## EXERCISE
Nothing is needed except the lines below that run from the one with "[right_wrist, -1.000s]" through the one with "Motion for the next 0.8", repeated exactly.

## INFORMATION
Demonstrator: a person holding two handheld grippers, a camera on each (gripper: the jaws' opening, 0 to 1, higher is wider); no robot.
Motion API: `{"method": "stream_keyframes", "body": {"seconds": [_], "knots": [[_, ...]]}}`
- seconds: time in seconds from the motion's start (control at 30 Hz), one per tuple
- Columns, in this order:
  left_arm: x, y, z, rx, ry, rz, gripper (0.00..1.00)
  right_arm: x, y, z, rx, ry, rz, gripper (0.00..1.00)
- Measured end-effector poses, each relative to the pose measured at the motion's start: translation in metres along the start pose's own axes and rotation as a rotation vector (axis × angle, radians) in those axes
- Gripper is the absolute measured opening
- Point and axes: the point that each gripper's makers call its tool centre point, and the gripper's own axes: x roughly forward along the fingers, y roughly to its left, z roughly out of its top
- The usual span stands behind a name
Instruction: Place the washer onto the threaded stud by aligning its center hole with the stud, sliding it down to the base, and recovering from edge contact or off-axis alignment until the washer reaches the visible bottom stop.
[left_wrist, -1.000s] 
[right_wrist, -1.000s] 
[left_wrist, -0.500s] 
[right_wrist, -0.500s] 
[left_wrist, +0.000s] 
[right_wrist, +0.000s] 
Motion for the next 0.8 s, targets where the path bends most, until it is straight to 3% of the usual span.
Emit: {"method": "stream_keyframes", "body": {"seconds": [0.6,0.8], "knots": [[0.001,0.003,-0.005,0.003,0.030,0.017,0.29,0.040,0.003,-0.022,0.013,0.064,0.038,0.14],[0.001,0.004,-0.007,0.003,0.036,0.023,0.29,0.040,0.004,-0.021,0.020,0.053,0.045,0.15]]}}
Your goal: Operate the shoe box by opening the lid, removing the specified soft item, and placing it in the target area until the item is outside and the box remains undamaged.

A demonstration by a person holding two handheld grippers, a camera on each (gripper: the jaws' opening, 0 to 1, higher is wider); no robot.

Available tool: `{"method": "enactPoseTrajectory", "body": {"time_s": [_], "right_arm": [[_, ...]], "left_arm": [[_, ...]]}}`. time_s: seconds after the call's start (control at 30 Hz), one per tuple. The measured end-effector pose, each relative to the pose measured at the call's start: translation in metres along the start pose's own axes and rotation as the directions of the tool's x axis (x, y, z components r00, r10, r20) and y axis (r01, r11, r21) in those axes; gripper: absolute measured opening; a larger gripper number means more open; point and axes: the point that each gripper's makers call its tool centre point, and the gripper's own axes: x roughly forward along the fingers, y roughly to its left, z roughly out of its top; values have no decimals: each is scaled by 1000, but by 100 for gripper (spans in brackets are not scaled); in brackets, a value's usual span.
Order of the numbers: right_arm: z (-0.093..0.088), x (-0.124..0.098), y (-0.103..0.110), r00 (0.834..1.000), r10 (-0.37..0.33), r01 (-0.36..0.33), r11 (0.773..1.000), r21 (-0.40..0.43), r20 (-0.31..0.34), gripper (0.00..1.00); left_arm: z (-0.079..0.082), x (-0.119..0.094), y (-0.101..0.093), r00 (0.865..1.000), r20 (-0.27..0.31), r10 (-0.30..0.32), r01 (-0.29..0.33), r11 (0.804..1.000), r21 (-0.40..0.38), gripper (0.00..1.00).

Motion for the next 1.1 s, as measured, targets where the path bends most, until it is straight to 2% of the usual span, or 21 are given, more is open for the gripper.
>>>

## SOLUTION TO THIS TASK
[right_wrist, -1.000s] 
[left_wrist, -0.500s] 
[right_wrist, -0.500s] 
[left_wrist, +0.000s] 
[right_wrist, +0.000s] 
Motion for the next 0.8 s, targets where the path bends most, until it is straight to 3% of the usual span.

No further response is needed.